TASK GOAL: Where a line in the entries below contains the word "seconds", count it. Return the total alone.
INPUT FOR THIS TASK: Begin
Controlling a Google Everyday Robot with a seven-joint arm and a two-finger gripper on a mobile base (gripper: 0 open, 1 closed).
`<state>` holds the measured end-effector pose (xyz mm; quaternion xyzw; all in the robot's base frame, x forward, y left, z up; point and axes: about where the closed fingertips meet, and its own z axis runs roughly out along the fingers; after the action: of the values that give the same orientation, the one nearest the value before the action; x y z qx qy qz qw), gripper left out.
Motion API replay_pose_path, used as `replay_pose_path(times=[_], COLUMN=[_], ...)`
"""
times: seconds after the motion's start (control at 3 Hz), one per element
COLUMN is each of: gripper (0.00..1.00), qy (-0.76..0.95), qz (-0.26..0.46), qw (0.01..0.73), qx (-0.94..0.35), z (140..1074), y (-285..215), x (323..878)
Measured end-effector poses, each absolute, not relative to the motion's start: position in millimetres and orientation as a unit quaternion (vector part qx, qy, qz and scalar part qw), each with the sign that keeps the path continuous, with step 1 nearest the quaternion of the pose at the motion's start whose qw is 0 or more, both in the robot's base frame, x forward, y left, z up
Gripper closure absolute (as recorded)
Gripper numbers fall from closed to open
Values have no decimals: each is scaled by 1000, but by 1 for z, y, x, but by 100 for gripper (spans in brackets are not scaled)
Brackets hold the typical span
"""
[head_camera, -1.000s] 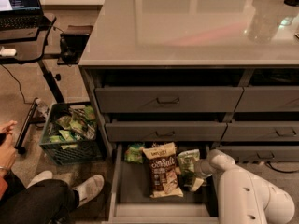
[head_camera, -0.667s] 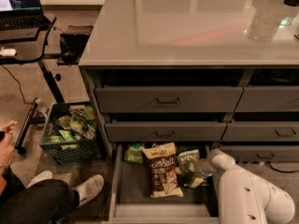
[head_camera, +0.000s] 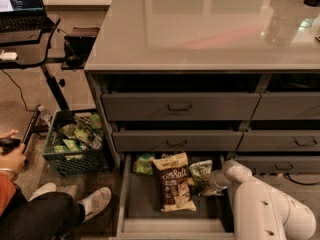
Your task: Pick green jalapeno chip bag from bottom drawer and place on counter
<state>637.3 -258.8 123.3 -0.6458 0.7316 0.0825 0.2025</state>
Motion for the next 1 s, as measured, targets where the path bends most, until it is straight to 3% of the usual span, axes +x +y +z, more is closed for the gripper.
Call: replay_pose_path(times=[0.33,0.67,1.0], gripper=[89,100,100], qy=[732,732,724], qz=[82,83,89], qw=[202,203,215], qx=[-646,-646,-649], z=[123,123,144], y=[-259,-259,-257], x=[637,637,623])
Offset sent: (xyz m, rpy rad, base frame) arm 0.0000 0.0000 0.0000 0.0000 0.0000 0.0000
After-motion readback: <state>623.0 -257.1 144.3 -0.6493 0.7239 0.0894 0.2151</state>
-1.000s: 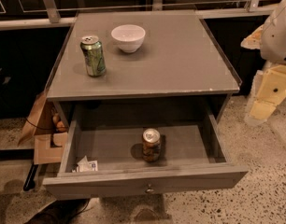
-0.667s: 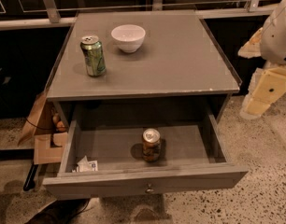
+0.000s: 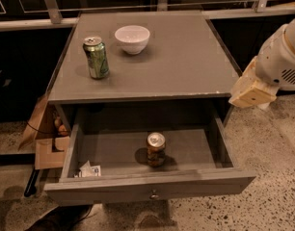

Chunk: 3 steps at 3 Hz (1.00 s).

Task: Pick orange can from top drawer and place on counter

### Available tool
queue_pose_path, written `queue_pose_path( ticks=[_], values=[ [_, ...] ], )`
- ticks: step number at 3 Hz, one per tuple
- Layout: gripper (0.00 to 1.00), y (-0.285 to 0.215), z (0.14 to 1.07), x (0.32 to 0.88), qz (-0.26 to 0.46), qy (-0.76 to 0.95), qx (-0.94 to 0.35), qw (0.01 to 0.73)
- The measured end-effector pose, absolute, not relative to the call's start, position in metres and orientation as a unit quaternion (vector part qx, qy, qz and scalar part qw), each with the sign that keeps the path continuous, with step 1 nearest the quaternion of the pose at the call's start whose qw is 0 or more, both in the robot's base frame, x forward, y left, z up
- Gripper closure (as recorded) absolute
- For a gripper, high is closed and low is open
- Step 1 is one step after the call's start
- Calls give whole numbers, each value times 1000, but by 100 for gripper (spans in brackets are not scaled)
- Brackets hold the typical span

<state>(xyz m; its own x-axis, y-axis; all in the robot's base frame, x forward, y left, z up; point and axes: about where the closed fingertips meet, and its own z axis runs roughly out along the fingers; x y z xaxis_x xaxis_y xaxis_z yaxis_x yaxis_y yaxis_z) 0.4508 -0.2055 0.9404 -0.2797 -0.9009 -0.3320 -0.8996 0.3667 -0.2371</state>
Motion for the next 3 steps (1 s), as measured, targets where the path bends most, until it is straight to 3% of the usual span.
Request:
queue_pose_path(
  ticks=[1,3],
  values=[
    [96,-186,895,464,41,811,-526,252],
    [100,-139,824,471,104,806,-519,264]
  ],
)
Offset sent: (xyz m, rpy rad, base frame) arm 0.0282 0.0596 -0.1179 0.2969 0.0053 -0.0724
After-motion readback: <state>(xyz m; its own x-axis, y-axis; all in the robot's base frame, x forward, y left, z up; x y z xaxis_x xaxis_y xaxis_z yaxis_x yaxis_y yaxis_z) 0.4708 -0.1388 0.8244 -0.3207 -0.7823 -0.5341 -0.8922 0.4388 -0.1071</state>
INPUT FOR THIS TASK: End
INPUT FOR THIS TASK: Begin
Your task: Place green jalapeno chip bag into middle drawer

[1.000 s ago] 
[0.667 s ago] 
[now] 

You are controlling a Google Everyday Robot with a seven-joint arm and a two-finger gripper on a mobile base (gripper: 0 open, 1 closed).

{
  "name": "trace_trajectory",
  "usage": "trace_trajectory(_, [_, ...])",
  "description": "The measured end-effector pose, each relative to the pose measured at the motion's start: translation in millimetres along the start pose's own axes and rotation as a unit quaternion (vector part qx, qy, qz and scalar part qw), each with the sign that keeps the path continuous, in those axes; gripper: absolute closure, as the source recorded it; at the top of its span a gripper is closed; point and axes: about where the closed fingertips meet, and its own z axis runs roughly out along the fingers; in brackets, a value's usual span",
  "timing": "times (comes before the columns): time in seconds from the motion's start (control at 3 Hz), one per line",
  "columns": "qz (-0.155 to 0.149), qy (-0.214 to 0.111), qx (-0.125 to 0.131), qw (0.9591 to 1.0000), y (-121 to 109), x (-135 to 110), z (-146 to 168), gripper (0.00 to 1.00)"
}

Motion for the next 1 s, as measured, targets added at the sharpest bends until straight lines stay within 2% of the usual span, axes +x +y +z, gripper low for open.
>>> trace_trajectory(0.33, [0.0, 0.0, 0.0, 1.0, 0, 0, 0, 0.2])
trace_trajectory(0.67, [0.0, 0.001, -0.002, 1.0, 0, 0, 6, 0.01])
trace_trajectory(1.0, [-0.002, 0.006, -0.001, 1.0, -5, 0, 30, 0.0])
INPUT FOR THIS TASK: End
EXERCISE OUTPUT: 2